I’ve written an Uplink module that backs up an App’s tables to a SQLite database file. It started out as a hard-coded script, but I’ve taken some steps to generalize it.
Some caveats:
- I haven’t tried it with multi-link columns. (My tables don’t have any.) To avoid trouble, the (incomplete) code to handle that is commented out. If you have such columns, you’ll want to uncomment those lines (and test thoroughly!). If you do, please let me know how it went!
- It reads one of the App’s .yaml files to get the database structure. So you need to have a (reasonably) current backup of your App’s source code, for it to read. Anvil reserves the right to change the format of these files, and schemas, at any time. It’s happened before. It’ll happen again. So, at that point, this code will probably break.
- To read the YAML, it depends on pyyaml. This is a third-party module. (
py -m pip install pyyaml
into your favorite Python virtual environment.) - Media objects are written to their own table.
- Users may very well be updating the database while a backup is running. In that case, you might get mixed results.
- There’s no “restore” module. Restoring just the right data, safely, is likely to be very, very App-dependent. Using Row IDs to tie it all together? Row IDs of deleted rows can’t be restored; on insert, Anvil will generate brand-new ones. (And how do you keep logged-in users’ database activity from accidentally interfering with the ongoing Restore?)
At least, with a backup, you can have something to restore, even if it’s not immediately clear how.
Usage
from pathlib import Path
from BackUpAnvilAppTables_work import do_backup
# connect to your App with full table-access privileges.

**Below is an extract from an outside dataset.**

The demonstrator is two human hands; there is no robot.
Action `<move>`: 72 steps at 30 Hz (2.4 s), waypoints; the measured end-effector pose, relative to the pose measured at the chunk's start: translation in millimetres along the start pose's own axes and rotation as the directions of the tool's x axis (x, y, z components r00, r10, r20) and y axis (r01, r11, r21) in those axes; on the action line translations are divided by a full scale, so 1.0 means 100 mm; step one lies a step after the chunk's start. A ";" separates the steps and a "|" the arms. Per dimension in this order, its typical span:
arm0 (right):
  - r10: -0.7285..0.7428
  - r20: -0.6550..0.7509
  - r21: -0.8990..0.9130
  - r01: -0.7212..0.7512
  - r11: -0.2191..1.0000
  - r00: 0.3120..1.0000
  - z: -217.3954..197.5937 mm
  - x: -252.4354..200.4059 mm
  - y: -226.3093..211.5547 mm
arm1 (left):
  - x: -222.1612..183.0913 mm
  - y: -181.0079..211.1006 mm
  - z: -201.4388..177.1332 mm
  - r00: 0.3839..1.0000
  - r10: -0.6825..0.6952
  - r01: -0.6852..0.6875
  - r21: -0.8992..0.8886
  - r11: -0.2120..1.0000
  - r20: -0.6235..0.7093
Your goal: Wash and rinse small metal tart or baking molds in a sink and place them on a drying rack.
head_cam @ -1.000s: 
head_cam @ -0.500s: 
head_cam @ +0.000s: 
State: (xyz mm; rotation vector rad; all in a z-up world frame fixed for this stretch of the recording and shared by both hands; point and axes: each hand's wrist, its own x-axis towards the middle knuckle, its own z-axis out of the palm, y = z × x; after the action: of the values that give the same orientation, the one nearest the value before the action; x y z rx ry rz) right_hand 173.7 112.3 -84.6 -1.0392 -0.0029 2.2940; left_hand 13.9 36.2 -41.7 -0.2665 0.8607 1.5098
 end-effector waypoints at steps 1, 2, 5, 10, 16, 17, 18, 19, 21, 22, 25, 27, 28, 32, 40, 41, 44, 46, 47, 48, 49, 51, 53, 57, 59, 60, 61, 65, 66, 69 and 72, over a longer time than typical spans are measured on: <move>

# That usually means using the Server (not Client) credentials.
do_backup(
schema_source_path = Path('...'), # e.g., anvil.yaml
schema_filename = Path('...'), # schema file will be written here
dest_folder = Path('...'), # schema+data file will be written to this folder
base_dest_name = '...', # schema+data file name. date+time will be added to name.
)
The Uplink Module (if there’s a better way to attach this, let me know)

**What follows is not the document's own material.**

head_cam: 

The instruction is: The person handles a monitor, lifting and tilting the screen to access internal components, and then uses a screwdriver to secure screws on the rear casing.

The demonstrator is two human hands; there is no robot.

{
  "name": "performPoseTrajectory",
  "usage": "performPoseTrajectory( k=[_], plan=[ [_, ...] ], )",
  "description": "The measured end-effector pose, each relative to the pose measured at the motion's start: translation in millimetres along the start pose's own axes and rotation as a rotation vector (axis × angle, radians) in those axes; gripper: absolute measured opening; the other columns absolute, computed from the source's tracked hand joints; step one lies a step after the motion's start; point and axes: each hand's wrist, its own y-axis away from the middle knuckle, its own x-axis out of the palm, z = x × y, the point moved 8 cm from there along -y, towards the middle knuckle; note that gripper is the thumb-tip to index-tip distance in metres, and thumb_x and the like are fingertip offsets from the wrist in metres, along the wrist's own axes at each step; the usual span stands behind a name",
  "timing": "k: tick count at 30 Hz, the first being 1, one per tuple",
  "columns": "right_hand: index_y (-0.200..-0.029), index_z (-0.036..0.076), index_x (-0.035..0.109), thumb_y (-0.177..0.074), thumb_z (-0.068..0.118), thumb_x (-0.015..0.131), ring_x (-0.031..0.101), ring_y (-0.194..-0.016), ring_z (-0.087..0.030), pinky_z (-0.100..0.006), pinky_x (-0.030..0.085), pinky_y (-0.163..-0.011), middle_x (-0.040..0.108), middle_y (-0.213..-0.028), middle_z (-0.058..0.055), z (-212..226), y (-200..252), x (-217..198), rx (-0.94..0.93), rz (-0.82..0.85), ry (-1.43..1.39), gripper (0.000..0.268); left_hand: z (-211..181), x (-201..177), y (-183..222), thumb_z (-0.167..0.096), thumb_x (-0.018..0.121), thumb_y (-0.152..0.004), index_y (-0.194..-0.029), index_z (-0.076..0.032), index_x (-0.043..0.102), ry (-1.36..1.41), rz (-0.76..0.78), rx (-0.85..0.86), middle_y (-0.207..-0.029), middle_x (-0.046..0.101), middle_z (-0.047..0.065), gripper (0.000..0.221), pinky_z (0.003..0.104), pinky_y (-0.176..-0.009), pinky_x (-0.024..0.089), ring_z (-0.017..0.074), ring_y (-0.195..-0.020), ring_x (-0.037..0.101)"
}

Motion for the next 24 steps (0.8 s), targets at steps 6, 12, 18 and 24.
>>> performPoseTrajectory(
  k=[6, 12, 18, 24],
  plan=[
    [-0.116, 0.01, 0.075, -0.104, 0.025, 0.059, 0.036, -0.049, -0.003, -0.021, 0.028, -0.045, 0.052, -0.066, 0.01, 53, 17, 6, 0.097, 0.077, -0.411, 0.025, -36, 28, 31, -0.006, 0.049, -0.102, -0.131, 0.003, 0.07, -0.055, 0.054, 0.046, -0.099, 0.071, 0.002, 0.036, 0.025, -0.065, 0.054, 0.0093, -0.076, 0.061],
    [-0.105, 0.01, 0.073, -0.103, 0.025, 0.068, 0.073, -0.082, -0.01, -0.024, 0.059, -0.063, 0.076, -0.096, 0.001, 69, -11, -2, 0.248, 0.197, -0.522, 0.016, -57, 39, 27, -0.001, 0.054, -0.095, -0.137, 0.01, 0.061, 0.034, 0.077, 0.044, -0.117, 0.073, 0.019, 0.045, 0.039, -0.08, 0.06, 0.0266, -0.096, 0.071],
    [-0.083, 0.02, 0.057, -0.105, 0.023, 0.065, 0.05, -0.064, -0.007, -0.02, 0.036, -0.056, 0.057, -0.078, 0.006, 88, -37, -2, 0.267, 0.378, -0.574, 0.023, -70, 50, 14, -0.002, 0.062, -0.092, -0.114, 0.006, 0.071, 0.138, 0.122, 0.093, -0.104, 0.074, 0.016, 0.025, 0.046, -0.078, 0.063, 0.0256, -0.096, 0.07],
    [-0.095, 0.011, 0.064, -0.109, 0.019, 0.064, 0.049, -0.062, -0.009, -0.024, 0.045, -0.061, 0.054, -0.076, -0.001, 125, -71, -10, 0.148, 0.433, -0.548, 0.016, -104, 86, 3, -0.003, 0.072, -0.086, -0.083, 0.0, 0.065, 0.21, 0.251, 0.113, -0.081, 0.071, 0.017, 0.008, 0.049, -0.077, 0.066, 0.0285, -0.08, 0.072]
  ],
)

# Module: BackUpAnvilAppTables_work
# Purpose: to back up an Anvil App's data (and schema) to a SQLite file.
# Requires: Python 3.7 or later; PyYaml
# This is the workhorse function, to run after the main program
# successfully identifies the application source file (.yaml) and logs in
# to Anvil.
from __future__ import annotations
# standard-lib modules:
import pathlib
import sqlite3 as dblib
import datetime
import json
import shutil
# third-party modules:
import yaml # i.e., py -m pip install pyyaml
# web-service imports
import anvil.server
from tables import app_tables
# Note: Reading a full-project .yaml file (mine is over 1MB) can take
# several seconds, yet is likely to result in exactly the same schema as
# before. We could speed this up by skipping to the line reading
# "exported_table_schema:" before attempting to parse anything.
#
# However, the newer anvil.yaml file, which is just one source file
# in the project, is much smaller, *and* more detailed (at the table
# level). Prefer to read the smaller file when available (and current).
#
# If no .yaml file is available, then one can get a list of a table's
# column names via app_tables.my_table.list_columns(), but this gives
# only the names, not the types. (There is no documented way to get
# a list of tables.) The resulting information is too sparse to be
# processed by the code below.
def load_schema(
schema_source_path: pathlib.Path, # full path to app-as-yaml-file
):
filename = schema_source_path.name
source_is_git = (filename == 'anvil.yaml')
schema_key = 'db_schema' if source_is_git else 'exported_table_schema'
with open(schema_source_path, encoding='utf-8') as schema_source:
project = yaml.safe_load(schema_source)
anvil_schema = project[schema_key]
del project
if source_is_git: # instead of a full-project backup file
# try to translate to something like the full-project format
for table_descriptor in anvil_schema:
a = table_descriptor['access']
for column_name in [ 'server', 'client', 'app_id',
'table_mapping_name', 'table_mapping_id'
]:
table_descriptor[column_name] = a[column_name]
# The other fields in table['access'] are duplicates.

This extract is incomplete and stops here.